Já toda a gente sabe que os vícios desta geração são as tecnologias e tudo o que se enquadre nessa família de materiais, por isso quando se falava de Tecnodependência, quase não damos importância de tal banal ser nos dia de hoje. Eu própria, sabendo que estava sempre actualizada no que toca a redes sociais e conteúdos informáticos, não me considerava como uma dependente da Informática, mas sim uma entusiasta que gostava de saber o que se passava por esse Mundo fora e de procurar inspirações para o dia-a-dia, e acreditem que para sobreviver aos meus dias, inspiração positiva era coisa que não poderia mesmo faltar, mas nunca tinha reparado o quanto os meus materiais tecnológicos eram especiais e importantes para mim até ao principio desta semana, em que deixei o meu smartphone partir numa viagem até ao arranjo da garantia que a marca fornece, por motivos que ninguém me sabe bem explicar ao certo, o que também implica não me fornecerem datas previstas para entrega. “Tudo bem”, pensei eu, “Tenho o tablet e o PC para desenrascar a coisa”. Pois, não foi muito bem pensado. Sendo eu uma pessoa que publica diariamente no Instagram, imaginem o que é quando vamos tirar uma foto da paisagem mais bonita que já vimos até hoje, e o nosso telefone antigo (que serve para remediar) não suporta sequer a aplicação, o tablet não tem Internet móvel e o Portátil como é lógico, está em casa.

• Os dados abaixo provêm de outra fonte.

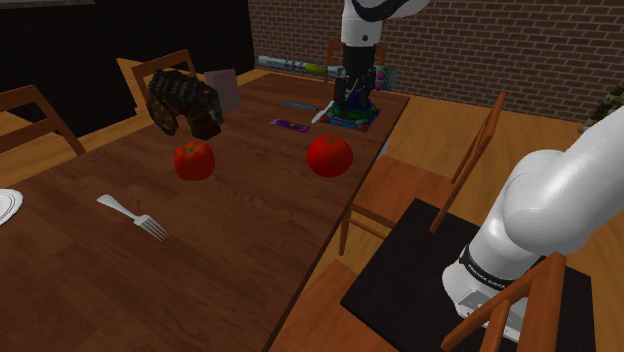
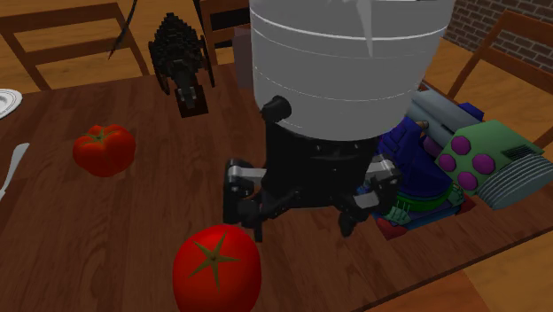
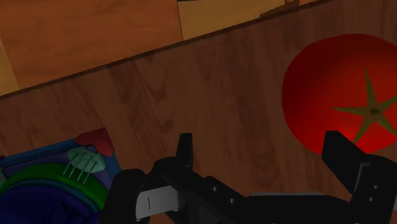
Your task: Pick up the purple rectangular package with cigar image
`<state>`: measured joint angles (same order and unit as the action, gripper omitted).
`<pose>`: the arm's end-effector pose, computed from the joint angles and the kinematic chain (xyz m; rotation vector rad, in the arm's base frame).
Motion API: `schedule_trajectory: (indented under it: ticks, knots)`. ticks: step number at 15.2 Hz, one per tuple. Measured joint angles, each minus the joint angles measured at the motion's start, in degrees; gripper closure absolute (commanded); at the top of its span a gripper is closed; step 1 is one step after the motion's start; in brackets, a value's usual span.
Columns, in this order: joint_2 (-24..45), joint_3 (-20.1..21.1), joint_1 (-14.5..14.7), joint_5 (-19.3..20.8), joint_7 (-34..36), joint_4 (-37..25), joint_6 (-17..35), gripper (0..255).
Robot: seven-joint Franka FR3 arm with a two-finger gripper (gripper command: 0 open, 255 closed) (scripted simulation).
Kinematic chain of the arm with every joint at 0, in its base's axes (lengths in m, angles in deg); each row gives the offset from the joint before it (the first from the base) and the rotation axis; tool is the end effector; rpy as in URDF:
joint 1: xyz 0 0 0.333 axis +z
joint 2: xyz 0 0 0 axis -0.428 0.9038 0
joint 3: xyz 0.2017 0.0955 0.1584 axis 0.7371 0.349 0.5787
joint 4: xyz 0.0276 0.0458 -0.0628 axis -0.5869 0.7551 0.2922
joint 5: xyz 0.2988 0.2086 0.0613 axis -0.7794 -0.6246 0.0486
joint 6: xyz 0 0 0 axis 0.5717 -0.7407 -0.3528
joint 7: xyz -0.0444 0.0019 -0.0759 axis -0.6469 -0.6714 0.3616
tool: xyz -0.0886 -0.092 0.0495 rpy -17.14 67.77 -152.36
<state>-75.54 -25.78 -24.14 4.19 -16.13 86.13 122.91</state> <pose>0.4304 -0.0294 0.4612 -3.1177 0.0637 0.0610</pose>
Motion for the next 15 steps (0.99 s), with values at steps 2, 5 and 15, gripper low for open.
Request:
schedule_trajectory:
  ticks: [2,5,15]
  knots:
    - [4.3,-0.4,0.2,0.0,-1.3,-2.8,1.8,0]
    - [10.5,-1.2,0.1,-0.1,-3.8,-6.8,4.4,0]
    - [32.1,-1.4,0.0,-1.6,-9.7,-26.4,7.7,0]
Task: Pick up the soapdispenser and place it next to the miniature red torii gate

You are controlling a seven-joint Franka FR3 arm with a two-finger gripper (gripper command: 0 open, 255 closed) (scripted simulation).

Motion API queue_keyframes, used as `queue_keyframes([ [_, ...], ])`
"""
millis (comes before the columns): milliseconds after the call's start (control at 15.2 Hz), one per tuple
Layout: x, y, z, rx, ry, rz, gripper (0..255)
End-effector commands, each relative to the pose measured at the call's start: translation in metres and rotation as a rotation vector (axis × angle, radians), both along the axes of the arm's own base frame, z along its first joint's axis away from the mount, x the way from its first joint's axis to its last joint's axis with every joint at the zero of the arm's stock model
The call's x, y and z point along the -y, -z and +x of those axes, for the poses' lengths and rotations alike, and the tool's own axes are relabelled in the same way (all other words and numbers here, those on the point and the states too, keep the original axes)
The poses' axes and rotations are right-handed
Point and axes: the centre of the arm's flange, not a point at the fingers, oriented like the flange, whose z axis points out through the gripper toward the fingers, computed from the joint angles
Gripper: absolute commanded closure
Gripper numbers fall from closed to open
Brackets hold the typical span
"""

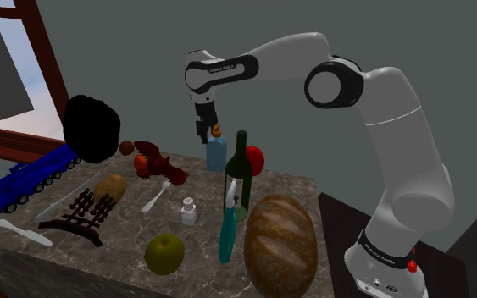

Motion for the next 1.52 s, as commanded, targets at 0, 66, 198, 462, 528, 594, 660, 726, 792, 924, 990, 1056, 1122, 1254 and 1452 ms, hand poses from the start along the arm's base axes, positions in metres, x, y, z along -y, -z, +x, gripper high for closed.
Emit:
queue_keyframes([
  [0,0.001,0.011,-0.001,0.0,0.0,0.0,0],
  [66,0.002,0.016,-0.002,0.0,0.0,0.0,0],
  [198,0.002,0.024,-0.003,0.0,0.0,0.0,0],
  [462,0.002,0.024,-0.003,0.0,0.0,0.0,0],
  [528,0.002,0.024,-0.003,0.0,0.0,0.0,0],
  [594,0.002,0.024,-0.003,0.0,0.0,0.0,0],
  [660,0.002,0.024,-0.003,0.0,0.0,0.0,0],
  [726,0.002,0.024,-0.003,0.0,0.0,0.0,255],
  [792,0.002,0.024,-0.003,0.0,0.0,0.0,255],
  [924,0.002,0.024,-0.003,0.0,0.0,0.0,255],
  [990,0.002,0.024,-0.003,0.0,0.0,0.0,255],
  [1056,0.002,0.024,-0.003,0.0,0.0,0.0,255],
  [1122,0.002,0.024,-0.003,0.0,0.0,0.0,255],
  [1254,0.002,0.024,-0.003,0.0,0.0,0.0,255],
  [1452,0.002,0.014,-0.003,0.0,0.0,0.0,255],
])
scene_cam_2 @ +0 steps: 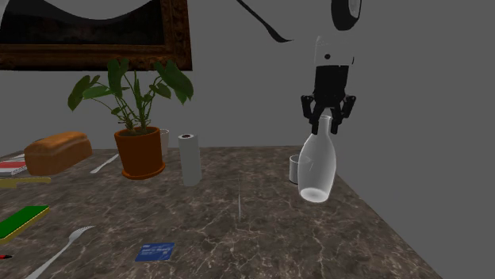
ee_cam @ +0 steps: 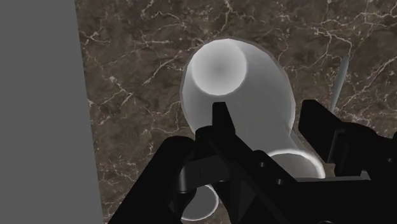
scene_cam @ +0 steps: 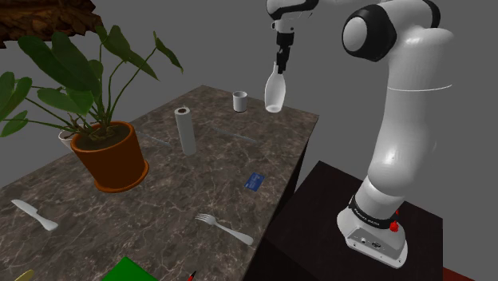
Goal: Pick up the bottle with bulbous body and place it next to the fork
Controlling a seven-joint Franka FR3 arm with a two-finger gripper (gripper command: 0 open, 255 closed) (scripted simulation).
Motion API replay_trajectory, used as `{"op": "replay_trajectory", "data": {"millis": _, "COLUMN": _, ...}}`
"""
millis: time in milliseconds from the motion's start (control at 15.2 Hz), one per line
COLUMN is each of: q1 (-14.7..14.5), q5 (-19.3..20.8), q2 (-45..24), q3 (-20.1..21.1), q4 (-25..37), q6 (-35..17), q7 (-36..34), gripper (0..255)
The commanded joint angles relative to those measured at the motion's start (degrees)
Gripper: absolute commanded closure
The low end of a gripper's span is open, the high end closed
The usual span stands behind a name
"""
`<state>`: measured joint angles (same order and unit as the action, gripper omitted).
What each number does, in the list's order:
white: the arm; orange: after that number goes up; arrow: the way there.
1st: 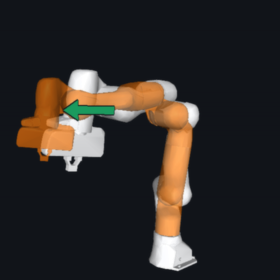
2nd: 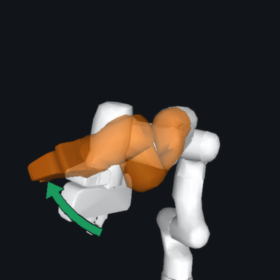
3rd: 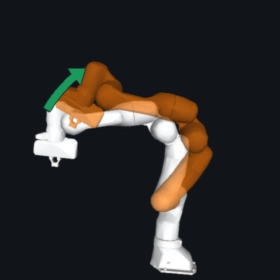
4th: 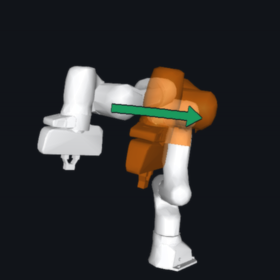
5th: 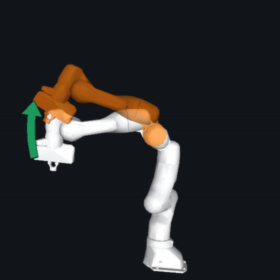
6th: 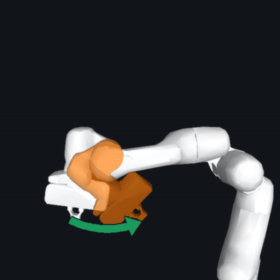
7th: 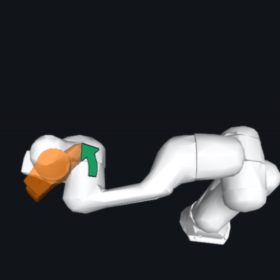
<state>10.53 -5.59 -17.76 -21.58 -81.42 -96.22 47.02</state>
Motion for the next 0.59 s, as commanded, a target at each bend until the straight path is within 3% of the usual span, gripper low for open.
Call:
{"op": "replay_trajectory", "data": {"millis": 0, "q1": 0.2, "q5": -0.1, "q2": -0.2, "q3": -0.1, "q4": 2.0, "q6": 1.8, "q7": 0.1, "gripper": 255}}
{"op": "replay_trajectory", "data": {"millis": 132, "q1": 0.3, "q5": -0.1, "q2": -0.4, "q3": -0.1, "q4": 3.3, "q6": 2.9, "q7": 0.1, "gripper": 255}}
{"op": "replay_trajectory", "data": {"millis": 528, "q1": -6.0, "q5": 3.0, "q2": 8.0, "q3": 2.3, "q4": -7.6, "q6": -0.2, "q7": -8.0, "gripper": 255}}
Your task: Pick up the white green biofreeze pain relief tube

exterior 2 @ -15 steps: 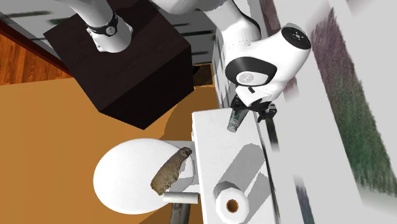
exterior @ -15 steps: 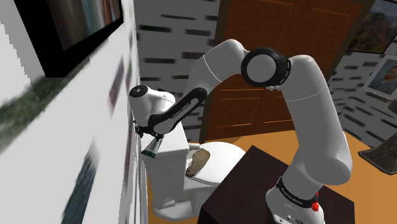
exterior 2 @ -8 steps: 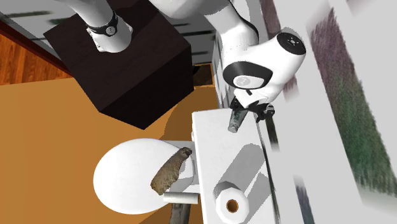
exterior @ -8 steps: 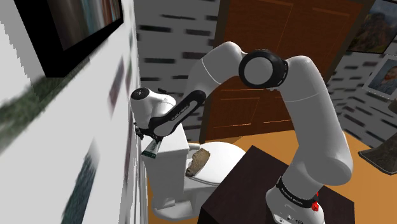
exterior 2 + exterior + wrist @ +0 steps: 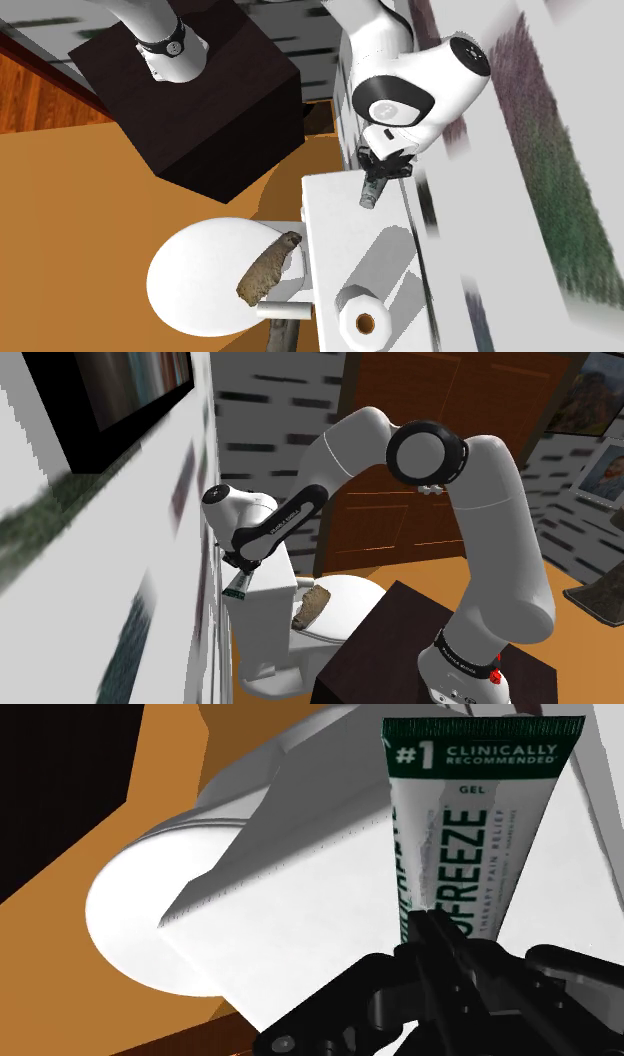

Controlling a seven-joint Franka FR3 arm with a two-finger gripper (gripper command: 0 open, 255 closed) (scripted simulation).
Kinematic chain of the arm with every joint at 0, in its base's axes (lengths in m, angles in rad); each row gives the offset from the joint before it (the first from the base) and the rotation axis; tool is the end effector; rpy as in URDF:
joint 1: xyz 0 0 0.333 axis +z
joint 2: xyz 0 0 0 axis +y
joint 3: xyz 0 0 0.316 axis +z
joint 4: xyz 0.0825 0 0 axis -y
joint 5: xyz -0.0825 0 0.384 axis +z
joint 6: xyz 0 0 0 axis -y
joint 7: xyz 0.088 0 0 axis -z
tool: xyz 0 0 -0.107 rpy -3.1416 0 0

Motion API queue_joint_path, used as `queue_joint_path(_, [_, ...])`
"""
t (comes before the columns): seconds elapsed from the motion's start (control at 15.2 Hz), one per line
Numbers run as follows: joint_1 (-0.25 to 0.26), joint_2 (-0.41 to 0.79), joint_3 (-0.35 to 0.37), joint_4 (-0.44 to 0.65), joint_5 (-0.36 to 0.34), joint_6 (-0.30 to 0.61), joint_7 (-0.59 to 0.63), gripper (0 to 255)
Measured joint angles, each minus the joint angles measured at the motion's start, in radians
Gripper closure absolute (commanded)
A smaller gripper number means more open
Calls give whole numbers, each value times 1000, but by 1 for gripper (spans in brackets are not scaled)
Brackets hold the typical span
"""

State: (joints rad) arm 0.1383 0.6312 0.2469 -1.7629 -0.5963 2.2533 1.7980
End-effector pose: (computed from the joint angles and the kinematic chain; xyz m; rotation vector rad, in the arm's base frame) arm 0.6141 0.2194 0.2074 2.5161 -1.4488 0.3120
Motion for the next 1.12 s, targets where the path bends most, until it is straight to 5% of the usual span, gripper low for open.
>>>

Parecendo que não, este tipo de situações não são das mais adequadas para uma fanática dos posts diários como eu, deixando-nos de mau humor e deixando os dias sem piada. Mas teria eu a noção de tudo isto, se tivesse o meu smartphone comigo? Provavelmente não. E provavelmente se passa o mesmo com maior parte das pessoas por aí fora. Ainda ontem vi, numa festa de anos, uma criança que não tinha mais do que sete anos completamente aficionada ao seu smartphone que alguém da família lhe tinha oferecido. O que raio faz uma criança de 7 sete anos com um aparelho destes nas mãos? Lembro-me de ter o meu primeiro telefone aos 13 anos e ainda assim foi-me oferecido por motivos de segurança na escola, mas onde não tinha acesso a contas de Internet, fotos e afins, apenas a mensagens e chamadas controladas pelos meus Pais e aos jogos que o próprio aparelho já trazia (que eram um mimo deixem-me dizer).  Tudo isto me deixa a pensar onde raio vai estar a nossa dependência daqui a uns quantos anos e o que vai ser da cabecinha de crianças como aquela que não sabem fazer muito mais do que tirar fotos com o aparelho e publicar na Internet. Somos assim tão dependentes dos nossos pequenos (ultimamente grandes) aparelhos electrónicos portáteis?